►
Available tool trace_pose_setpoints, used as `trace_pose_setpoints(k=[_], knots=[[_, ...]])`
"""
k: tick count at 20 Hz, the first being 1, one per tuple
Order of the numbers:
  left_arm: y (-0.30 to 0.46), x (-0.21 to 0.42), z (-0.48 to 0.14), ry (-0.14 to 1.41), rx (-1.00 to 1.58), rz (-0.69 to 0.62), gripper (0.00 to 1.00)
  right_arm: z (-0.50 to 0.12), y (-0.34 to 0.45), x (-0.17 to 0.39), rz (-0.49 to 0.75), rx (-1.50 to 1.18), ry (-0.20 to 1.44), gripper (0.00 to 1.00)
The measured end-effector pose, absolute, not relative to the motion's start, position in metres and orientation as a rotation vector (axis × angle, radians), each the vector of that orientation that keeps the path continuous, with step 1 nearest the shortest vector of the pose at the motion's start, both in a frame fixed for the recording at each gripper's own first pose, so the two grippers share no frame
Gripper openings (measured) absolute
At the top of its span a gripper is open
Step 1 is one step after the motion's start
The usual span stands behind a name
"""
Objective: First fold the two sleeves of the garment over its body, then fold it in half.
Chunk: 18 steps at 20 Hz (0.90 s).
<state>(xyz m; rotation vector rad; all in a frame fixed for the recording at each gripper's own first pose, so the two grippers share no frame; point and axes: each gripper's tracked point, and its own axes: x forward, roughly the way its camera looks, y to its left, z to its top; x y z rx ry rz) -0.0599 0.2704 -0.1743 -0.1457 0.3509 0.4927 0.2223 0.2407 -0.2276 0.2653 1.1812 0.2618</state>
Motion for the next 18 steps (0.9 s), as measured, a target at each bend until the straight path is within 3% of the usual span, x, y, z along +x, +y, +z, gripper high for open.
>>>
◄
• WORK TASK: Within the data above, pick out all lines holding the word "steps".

• OUTPUT FOR THIS EXERCISE:
Chunk: 18 steps at 20 Hz (0.90 s).
Motion for the next 18 steps (0.9 s), as measured, a target at each bend until the straight path is within 3% of the usual span, x, y, z along +x, +y, +z, gripper high for open.

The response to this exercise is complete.